Your assignment: Exactly and only the lines below from the one containing "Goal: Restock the" down to the one containing "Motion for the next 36" are wanted, both included; please exclude every picture.

---

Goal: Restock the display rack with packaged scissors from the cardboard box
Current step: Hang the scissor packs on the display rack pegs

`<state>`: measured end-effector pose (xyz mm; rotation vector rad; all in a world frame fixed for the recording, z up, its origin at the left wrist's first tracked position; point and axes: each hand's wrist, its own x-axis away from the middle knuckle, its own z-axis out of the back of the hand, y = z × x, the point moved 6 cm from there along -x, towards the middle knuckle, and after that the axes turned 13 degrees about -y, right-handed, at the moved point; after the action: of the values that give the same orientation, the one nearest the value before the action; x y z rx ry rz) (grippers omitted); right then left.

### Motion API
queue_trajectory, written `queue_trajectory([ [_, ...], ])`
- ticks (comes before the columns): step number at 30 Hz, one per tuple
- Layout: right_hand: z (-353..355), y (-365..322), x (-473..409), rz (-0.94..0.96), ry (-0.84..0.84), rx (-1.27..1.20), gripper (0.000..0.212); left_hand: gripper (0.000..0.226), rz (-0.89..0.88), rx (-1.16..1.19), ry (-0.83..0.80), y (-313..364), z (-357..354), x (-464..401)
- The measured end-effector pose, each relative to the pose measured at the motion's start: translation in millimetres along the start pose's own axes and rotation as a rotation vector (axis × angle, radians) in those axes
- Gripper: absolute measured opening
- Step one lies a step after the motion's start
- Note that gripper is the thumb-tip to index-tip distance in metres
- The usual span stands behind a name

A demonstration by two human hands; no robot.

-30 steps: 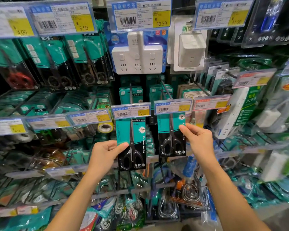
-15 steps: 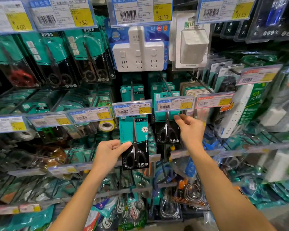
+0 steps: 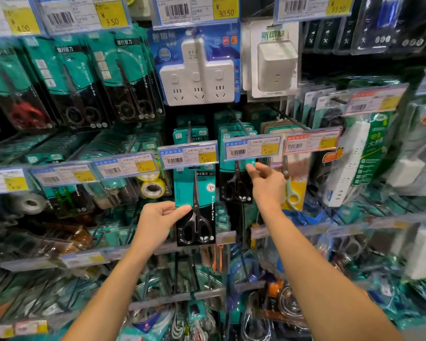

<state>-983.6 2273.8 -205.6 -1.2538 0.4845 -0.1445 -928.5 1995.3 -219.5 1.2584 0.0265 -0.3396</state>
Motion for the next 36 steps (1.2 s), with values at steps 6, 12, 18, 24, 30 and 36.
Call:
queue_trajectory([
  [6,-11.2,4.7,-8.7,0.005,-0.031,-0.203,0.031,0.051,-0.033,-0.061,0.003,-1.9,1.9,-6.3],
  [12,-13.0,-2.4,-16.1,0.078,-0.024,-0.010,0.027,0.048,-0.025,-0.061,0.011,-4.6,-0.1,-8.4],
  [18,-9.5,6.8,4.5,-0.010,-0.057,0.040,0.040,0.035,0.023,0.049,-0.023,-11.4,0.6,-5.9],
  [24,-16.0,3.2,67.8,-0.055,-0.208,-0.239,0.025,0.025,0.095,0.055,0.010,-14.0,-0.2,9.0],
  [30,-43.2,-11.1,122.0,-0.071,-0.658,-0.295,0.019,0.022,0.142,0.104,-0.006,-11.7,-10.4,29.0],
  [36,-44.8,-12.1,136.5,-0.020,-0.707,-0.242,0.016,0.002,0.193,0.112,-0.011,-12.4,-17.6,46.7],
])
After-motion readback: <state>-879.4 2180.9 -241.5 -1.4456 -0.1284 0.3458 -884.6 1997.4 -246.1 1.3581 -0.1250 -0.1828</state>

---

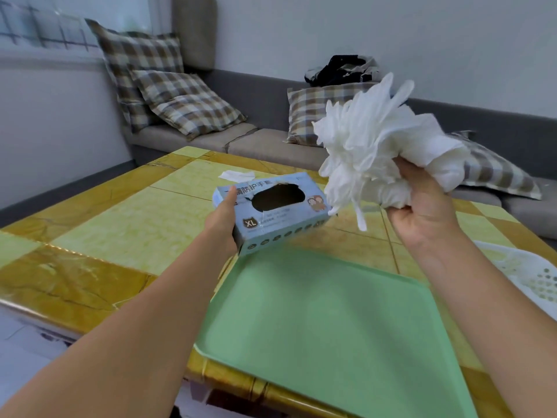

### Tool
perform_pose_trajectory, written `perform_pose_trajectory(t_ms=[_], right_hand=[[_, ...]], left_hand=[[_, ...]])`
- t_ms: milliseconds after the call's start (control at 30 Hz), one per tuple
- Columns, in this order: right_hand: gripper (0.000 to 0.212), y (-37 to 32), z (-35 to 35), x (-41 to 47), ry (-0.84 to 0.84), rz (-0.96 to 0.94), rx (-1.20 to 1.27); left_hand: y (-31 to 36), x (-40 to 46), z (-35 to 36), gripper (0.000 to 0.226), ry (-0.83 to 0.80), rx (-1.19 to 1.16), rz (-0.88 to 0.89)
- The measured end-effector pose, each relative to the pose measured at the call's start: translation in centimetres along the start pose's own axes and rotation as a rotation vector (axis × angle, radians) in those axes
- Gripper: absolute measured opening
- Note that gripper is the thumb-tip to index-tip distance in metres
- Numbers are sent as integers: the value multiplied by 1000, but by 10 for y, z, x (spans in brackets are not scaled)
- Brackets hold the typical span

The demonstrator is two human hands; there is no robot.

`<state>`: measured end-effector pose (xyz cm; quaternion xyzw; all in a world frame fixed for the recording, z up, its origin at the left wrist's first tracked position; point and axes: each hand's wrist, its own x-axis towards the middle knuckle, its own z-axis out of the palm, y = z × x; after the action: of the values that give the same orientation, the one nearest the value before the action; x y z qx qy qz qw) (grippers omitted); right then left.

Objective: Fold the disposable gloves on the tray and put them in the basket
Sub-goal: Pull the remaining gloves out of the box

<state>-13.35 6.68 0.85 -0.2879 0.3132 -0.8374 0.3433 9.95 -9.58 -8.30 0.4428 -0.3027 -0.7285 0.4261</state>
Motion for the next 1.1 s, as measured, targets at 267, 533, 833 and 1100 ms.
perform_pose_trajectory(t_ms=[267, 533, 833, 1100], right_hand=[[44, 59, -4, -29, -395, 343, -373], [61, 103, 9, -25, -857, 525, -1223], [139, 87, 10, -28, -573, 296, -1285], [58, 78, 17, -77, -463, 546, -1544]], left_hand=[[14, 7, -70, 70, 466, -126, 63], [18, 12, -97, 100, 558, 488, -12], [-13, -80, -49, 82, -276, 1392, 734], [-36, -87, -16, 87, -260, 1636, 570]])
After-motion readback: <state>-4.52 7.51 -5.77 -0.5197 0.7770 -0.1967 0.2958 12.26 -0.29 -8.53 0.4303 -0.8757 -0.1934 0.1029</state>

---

Solution for this problem:
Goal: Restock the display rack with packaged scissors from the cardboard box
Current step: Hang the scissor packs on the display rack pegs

`<state>`: measured end-effector pose (xyz mm; rotation vector rad; all in a world frame fixed for the recording, z up, its origin at the left wrist's first tracked position; point and axes: each hand's wrist, its own x-axis away from the middle knuckle, its own z-axis out of the back of the hand, y = z × x, the point moved 6 cm from there along -x, towards the middle knuckle, and after that the axes turned 13 degrees about -y, right-handed, at the moved point; after the action: of the values that give the same orientation, the one nearest the value before the action; x y z rx ry rz) (grippers omitted); right then left.

### Motion API
queue_trajectory, written `queue_trajectory([ [_, ...], ])`
- ticks (comes before the columns): step number at 30 Hz, one per tuple
- Layout: right_hand: z (-353..355), y (-365..322), x (-473..409), rz (-0.94..0.96), ry (-0.84..0.84), rx (-1.27..1.20), gripper (0.000..0.212); left_hand: gripper (0.000..0.226), rz (-0.89..0.88), rx (-1.16..1.19), ry (-0.83..0.80), y (-313..364), z (-357..354), x (-464..401)
- The measured end-effector pose, each relative to the pose measured at the motion's start: translation in millimetres along the start pose's own axes and rotation as a rotation vector (axis × angle, radians) in those axes
- Gripper: absolute measured opening
- Step one lies a step after the motion's start
- Note that gripper is the thumb-tip to index-tip distance in metres
- The usual span stands behind a name

A demonstration by two human hands; no robot.

-30 steps: 
-15 steps: 
+0 steps: 

<state>-983.6 2273.8 -205.6 -1.2538 0.4845 -0.1445 -928.5 1995.3 -219.5 1.2584 0.0265 -0.3396</state>
Motion for the next 36 steps (1.2 s), with values at steps 6, 12, 18, 24, 30 and 36.

No additional output is expected for this exercise.